§ Your goal: Print verbatim the opening line of the material and every subsequent line through the one containing "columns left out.".

§ Source material:
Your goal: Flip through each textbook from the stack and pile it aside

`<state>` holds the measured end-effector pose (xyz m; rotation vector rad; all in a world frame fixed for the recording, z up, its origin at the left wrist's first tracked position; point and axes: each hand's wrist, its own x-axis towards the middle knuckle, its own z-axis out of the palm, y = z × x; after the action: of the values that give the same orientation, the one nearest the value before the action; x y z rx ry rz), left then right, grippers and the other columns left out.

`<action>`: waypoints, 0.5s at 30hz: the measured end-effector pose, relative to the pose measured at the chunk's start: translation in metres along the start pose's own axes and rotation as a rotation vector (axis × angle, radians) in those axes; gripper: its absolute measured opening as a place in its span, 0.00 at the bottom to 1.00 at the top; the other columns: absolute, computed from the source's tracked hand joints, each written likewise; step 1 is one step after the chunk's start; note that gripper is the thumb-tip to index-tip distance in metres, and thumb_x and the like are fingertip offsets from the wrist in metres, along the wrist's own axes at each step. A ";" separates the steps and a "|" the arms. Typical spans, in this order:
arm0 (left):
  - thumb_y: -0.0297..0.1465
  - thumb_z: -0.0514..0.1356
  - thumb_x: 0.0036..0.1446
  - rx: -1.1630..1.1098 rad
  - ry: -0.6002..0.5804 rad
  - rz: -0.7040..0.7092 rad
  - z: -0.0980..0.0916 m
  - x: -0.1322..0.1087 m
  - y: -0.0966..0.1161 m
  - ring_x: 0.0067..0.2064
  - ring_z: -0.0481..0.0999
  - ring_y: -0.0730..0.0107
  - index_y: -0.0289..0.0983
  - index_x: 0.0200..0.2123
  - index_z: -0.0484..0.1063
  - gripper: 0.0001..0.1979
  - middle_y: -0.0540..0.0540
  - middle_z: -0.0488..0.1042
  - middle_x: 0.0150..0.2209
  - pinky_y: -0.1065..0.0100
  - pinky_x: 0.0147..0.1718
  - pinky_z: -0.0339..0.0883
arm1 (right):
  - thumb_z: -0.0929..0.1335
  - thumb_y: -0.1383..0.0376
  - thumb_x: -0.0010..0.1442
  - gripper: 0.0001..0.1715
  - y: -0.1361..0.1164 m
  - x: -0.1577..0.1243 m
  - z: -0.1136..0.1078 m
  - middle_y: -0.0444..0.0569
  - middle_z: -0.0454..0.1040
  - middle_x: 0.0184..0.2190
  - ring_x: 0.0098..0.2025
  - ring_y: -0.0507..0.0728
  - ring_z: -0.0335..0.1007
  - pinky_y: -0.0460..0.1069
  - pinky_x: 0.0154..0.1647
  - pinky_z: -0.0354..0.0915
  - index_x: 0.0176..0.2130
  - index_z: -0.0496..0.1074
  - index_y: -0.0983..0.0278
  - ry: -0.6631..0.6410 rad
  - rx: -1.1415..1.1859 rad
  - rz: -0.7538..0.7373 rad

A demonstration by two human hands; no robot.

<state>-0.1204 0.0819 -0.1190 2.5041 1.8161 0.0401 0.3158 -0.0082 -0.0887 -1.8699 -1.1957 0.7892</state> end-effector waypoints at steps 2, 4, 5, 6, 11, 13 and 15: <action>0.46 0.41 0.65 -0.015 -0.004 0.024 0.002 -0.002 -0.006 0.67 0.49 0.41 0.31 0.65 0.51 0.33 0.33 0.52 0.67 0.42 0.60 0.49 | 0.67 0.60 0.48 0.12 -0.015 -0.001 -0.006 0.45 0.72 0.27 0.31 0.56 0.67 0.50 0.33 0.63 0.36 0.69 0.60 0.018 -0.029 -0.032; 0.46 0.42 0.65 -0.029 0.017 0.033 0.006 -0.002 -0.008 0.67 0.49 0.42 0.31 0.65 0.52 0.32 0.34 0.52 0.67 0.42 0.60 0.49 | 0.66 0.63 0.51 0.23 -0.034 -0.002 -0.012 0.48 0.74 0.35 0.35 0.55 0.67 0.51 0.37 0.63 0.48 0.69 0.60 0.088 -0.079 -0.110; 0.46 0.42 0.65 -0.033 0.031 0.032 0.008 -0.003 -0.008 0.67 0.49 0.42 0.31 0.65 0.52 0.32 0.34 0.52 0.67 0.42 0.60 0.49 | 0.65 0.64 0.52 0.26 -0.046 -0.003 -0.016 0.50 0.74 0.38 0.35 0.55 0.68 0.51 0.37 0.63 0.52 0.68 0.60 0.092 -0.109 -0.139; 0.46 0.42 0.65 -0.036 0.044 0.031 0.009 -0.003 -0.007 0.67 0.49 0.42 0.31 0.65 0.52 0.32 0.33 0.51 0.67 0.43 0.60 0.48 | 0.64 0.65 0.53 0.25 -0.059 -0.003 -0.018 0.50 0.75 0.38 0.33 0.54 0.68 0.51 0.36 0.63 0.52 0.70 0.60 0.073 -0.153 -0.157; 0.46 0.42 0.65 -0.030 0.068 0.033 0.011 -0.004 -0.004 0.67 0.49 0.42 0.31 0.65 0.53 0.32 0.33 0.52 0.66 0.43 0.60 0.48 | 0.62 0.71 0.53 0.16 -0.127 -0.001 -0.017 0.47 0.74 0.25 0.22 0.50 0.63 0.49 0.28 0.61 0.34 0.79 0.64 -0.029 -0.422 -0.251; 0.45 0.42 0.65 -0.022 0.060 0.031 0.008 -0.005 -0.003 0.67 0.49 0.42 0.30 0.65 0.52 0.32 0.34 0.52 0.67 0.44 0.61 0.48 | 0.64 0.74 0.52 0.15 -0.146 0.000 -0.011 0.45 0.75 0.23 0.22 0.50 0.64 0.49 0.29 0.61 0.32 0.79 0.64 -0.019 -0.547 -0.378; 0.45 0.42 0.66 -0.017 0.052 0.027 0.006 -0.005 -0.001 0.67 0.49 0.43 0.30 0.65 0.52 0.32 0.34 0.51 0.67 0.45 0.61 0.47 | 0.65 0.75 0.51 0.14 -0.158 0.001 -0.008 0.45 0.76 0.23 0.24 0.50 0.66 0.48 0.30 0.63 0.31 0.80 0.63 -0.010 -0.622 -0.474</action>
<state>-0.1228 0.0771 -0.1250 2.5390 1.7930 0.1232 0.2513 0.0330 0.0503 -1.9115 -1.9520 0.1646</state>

§ Result of the exercise:
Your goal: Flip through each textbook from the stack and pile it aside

`<state>` holds the measured end-effector pose (xyz m; rotation vector rad; all in a world frame fixed for the recording, z up, its origin at the left wrist's first tracked position; point and axes: each hand's wrist, its own x-axis towards the middle knuckle, its own z-axis out of the palm, y = z × x; after the action: of the values that give the same orientation, the one nearest the value before the action; x y z rx ry rz), left then right, grippers and the other columns left out.

Nothing more remains for this exercise.